• [What you should do]
What you return must match the material exactly, with every line present.

↓

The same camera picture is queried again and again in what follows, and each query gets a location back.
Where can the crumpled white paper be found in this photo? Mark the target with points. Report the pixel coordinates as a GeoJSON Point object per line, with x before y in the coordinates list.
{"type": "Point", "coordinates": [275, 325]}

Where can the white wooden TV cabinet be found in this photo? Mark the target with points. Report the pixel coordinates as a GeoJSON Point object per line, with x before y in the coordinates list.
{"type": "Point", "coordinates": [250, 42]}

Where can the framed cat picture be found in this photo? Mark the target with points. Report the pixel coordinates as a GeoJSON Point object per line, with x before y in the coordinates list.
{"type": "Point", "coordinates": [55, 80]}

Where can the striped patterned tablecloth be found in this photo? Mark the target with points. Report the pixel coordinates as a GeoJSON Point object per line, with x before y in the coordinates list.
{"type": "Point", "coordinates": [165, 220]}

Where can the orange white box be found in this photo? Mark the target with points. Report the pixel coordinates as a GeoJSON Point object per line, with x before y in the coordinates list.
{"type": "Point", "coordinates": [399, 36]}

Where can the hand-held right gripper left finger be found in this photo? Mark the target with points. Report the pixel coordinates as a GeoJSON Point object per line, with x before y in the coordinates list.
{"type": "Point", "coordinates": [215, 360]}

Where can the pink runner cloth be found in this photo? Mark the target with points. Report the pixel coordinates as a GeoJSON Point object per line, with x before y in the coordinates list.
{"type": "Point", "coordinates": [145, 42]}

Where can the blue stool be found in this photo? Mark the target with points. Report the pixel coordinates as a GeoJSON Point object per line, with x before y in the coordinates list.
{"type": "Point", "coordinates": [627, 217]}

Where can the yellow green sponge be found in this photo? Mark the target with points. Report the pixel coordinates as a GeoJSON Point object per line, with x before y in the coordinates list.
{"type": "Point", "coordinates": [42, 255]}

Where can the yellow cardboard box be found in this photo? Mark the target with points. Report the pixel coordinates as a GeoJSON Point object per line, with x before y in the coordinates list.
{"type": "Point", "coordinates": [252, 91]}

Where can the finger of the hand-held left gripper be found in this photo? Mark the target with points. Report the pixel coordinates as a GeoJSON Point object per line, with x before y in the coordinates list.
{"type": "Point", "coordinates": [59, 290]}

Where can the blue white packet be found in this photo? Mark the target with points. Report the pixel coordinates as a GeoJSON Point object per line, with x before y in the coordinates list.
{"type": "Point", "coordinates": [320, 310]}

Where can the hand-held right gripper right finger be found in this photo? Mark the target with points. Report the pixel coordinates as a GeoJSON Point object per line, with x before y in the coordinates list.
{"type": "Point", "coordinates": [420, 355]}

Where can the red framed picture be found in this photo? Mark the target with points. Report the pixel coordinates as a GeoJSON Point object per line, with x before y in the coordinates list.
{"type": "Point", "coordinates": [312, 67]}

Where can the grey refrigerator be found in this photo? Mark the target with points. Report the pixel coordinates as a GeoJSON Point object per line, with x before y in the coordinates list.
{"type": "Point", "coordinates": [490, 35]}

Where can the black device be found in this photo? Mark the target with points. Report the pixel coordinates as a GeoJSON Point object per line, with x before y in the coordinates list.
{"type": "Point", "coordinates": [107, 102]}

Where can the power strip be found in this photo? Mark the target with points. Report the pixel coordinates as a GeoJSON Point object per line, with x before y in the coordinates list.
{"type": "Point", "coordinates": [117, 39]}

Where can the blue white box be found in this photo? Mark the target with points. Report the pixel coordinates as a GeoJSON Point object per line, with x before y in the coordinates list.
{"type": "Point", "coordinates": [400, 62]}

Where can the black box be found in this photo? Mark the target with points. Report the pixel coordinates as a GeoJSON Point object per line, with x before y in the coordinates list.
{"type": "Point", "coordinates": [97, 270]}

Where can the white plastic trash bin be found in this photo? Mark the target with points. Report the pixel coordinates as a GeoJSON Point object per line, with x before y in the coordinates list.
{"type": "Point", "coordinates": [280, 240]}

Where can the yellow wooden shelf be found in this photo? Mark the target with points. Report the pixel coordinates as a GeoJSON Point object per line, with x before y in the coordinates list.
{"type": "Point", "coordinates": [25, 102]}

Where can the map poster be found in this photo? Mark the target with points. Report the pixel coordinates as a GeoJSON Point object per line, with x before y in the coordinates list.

↑

• [Exercise output]
The same camera picture is queried again and again in what follows, and each query gets a location back.
Where can the crumpled white paper be found in this photo? Mark the target with points. Report the pixel coordinates as a GeoJSON Point object per line, with x before y in the coordinates list.
{"type": "Point", "coordinates": [275, 325]}

Where can the white wooden TV cabinet be found in this photo? Mark the target with points. Report the pixel coordinates as a GeoJSON Point object per line, with x before y in the coordinates list.
{"type": "Point", "coordinates": [250, 42]}

Where can the framed cat picture be found in this photo? Mark the target with points. Report the pixel coordinates as a GeoJSON Point object per line, with x before y in the coordinates list.
{"type": "Point", "coordinates": [55, 80]}

Where can the striped patterned tablecloth be found in this photo? Mark the target with points. Report the pixel coordinates as a GeoJSON Point object per line, with x before y in the coordinates list.
{"type": "Point", "coordinates": [165, 220]}

Where can the orange white box be found in this photo? Mark the target with points. Report the pixel coordinates as a GeoJSON Point object per line, with x before y in the coordinates list.
{"type": "Point", "coordinates": [399, 36]}

Where can the hand-held right gripper left finger be found in this photo? Mark the target with points. Report the pixel coordinates as a GeoJSON Point object per line, with x before y in the coordinates list.
{"type": "Point", "coordinates": [215, 360]}

Where can the pink runner cloth be found in this photo? Mark the target with points. Report the pixel coordinates as a GeoJSON Point object per line, with x before y in the coordinates list.
{"type": "Point", "coordinates": [145, 42]}

Where can the blue stool be found in this photo? Mark the target with points. Report the pixel coordinates as a GeoJSON Point object per line, with x before y in the coordinates list.
{"type": "Point", "coordinates": [627, 217]}

Where can the yellow green sponge be found in this photo? Mark the target with points. Report the pixel coordinates as a GeoJSON Point object per line, with x before y in the coordinates list.
{"type": "Point", "coordinates": [42, 255]}

Where can the yellow cardboard box be found in this photo? Mark the target with points. Report the pixel coordinates as a GeoJSON Point object per line, with x before y in the coordinates list.
{"type": "Point", "coordinates": [252, 91]}

Where can the finger of the hand-held left gripper be found in this photo? Mark the target with points. Report the pixel coordinates as a GeoJSON Point object per line, with x before y in the coordinates list.
{"type": "Point", "coordinates": [59, 290]}

Where can the blue white packet be found in this photo? Mark the target with points. Report the pixel coordinates as a GeoJSON Point object per line, with x before y in the coordinates list.
{"type": "Point", "coordinates": [320, 310]}

Where can the hand-held right gripper right finger be found in this photo? Mark the target with points. Report the pixel coordinates as a GeoJSON Point object per line, with x before y in the coordinates list.
{"type": "Point", "coordinates": [420, 355]}

Where can the red framed picture be found in this photo? Mark the target with points. Report the pixel coordinates as a GeoJSON Point object per line, with x before y in the coordinates list.
{"type": "Point", "coordinates": [312, 67]}

Where can the grey refrigerator be found in this photo? Mark the target with points. Report the pixel coordinates as a GeoJSON Point object per line, with x before y in the coordinates list.
{"type": "Point", "coordinates": [490, 35]}

Where can the black device be found in this photo? Mark the target with points. Report the pixel coordinates as a GeoJSON Point object per line, with x before y in the coordinates list.
{"type": "Point", "coordinates": [107, 102]}

Where can the power strip be found in this photo? Mark the target with points. Report the pixel coordinates as a GeoJSON Point object per line, with x before y in the coordinates list.
{"type": "Point", "coordinates": [117, 39]}

Where can the blue white box be found in this photo? Mark the target with points. Report the pixel coordinates as a GeoJSON Point object per line, with x before y in the coordinates list.
{"type": "Point", "coordinates": [400, 62]}

Where can the black box be found in this photo? Mark the target with points. Report the pixel coordinates as a GeoJSON Point object per line, with x before y in the coordinates list.
{"type": "Point", "coordinates": [97, 270]}

Where can the white plastic trash bin be found in this photo? Mark the target with points. Report the pixel coordinates as a GeoJSON Point object per line, with x before y in the coordinates list.
{"type": "Point", "coordinates": [280, 240]}

Where can the yellow wooden shelf be found in this photo? Mark the target with points. Report the pixel coordinates as a GeoJSON Point object per line, with x before y in the coordinates list.
{"type": "Point", "coordinates": [25, 102]}

Where can the map poster be found in this photo? Mark the target with points. Report the pixel coordinates as a GeoJSON Point object per line, with x before y in the coordinates list.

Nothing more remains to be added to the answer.